Foto: Andreas Veigel
Die klare Mehrheit trägt in der Heilbronner Innenstadt weiter Maske. Doch immer öfter sieht man auch Passanten, die darauf verzichten. Foto: Andreas Veigel  Foto: Veigel, Andreas

Nach Wochen mit der Corona-Notbremse hat die Stadt Heilbronn den Sprung unter die 100er-Inzidenzschwelle wieder geschafft, am Montagmorgen (31.05.) liegt der Wert bei 59,2. Die Hoffnung, dass nun bald Lockerungen kommen, wächst immer mehr. Doch wer durch die Innenstadt geht, hat das Gefühl, dass die Bürger bei Maskenpflicht und Abstand nachlässiger werden. Wird der gute Trend durch schwindende Vorsicht gefährdet?

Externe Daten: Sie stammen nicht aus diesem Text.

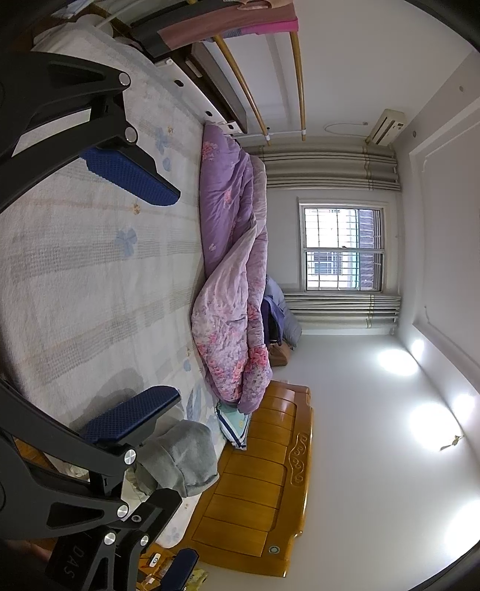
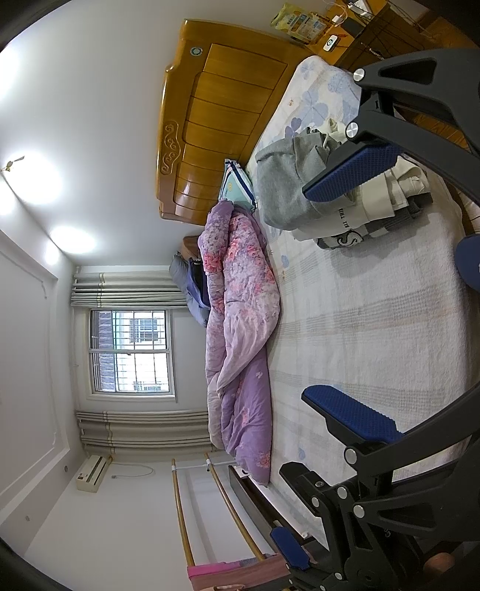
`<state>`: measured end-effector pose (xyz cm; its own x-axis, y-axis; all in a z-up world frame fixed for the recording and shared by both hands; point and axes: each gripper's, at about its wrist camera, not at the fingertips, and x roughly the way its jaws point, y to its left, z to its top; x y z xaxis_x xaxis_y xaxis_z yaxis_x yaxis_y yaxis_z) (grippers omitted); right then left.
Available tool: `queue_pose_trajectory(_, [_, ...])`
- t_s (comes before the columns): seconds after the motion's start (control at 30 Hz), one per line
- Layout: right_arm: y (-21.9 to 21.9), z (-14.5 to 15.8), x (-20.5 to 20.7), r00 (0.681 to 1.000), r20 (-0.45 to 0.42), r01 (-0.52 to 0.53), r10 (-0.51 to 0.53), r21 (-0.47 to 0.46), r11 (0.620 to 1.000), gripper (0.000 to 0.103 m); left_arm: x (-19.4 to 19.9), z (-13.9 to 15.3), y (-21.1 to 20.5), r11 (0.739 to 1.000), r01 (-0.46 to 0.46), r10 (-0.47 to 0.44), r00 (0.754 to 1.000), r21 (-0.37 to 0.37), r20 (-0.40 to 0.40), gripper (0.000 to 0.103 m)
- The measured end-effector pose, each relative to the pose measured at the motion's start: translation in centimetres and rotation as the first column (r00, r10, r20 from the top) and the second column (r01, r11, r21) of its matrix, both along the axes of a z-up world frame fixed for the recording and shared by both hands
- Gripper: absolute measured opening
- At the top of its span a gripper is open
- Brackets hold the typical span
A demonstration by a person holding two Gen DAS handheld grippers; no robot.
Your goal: Fold large clothes
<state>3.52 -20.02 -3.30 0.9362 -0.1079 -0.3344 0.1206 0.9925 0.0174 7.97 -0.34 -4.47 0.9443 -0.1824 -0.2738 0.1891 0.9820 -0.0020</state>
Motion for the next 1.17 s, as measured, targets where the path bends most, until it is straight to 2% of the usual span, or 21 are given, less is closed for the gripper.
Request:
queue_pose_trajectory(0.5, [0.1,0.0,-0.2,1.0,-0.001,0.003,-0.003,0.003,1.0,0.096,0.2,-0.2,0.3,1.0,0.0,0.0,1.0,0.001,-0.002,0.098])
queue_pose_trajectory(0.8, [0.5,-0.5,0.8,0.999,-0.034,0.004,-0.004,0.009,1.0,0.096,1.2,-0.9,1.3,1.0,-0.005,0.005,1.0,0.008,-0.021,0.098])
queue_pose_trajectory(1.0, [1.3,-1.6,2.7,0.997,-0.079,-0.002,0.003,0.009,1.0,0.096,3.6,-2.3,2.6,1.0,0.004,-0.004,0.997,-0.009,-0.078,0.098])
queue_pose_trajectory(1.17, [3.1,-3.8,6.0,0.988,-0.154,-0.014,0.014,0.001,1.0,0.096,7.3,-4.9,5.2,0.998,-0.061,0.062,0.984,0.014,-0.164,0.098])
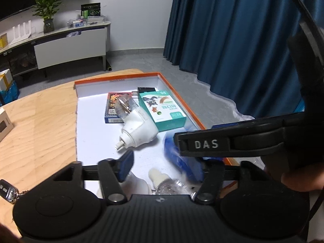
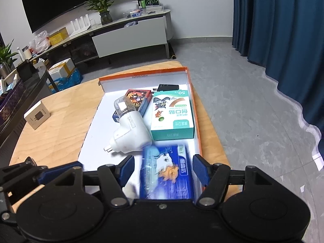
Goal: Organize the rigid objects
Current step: 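Lower and open the left tool to release the bottle while the right tool releases the tin, then move both tools back over the objects on the table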
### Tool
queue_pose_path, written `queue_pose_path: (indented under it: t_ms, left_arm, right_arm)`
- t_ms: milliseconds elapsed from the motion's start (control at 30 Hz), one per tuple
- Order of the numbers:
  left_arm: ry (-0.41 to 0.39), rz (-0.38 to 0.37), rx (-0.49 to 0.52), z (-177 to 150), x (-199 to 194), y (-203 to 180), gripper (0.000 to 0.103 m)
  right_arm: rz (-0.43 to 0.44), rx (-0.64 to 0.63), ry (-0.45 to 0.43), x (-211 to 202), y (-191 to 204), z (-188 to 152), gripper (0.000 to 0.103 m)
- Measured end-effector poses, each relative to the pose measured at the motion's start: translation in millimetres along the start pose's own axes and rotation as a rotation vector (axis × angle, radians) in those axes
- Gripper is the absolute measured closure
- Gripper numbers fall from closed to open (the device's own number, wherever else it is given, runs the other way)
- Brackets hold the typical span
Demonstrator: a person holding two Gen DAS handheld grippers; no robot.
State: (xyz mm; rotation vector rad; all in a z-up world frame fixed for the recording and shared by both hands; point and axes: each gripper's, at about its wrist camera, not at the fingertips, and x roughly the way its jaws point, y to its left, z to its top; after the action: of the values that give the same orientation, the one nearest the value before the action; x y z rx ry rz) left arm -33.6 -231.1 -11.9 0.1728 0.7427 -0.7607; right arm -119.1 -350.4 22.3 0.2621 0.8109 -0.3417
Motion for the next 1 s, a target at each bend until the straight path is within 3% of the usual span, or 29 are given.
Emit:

Lachende Mädchen ohne Maske vor einem Geschäft, Rentner, die am Kiliansplatz ohne erzählen, Frauen, die am Siebenröhrenbrunnen ohne sitzen: Man braucht am Freitag nur wenige Minuten, um in der Innenstadt Beispiele zu finden. Die meisten, die ohne Corona-Maske da stehen, essen, trinken oder rauchen. Aber man sieht immer wieder auch Menschen, die dicht beieinander diskutieren - ohne den vorgeschriebenen Schutz. Warum?

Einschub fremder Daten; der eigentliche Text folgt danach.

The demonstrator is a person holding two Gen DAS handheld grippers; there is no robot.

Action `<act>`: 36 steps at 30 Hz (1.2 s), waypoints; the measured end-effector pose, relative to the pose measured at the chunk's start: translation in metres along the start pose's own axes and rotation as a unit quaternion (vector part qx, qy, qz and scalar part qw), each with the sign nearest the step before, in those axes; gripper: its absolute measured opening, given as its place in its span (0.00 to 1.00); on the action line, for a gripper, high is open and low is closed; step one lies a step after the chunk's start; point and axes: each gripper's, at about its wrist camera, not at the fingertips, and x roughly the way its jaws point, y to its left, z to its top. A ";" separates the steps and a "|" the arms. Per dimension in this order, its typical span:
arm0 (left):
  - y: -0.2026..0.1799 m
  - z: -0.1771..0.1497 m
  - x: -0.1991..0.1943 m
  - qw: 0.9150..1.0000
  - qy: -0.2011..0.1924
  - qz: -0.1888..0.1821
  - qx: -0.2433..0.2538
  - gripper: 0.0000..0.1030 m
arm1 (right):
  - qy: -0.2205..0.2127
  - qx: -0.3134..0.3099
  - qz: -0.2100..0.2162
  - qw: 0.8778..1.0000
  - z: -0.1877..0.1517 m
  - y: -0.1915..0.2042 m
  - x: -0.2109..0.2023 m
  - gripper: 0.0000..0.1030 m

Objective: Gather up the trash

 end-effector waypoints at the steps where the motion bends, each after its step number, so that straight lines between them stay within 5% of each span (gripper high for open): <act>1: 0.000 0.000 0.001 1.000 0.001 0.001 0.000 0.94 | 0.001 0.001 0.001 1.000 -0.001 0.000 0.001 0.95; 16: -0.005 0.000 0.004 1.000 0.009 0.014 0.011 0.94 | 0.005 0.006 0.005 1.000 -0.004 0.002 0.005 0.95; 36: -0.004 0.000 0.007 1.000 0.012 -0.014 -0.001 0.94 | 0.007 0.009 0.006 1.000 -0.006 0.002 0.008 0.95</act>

Eine Passantin glaubt nicht an Corona, eine andere mit Maske spricht von Verantwortung

"Ich habe vorhin einen Schnelltest gemacht, der negativ war, und gerade geraucht", erzählt eine 25-Jährige. Von einer ärztlichen Befreiung spricht ein älterer Mann, von Asthma eine 54-Jährige. "Ich glaube nicht an Corona. Das ist nur Politik", erklärt die Frau ihre ohnehin ablehnende Haltung. Mit FFP2-Maske schlendert die Heilbronnerin Sabine Lang durch die Innenstadt. Maske und Abstand, findet sie, sollte man auch bis in den Sommer noch nehmen. "Damit die Werte unten bleiben", sagt sie und spricht von Verantwortung auch für andere.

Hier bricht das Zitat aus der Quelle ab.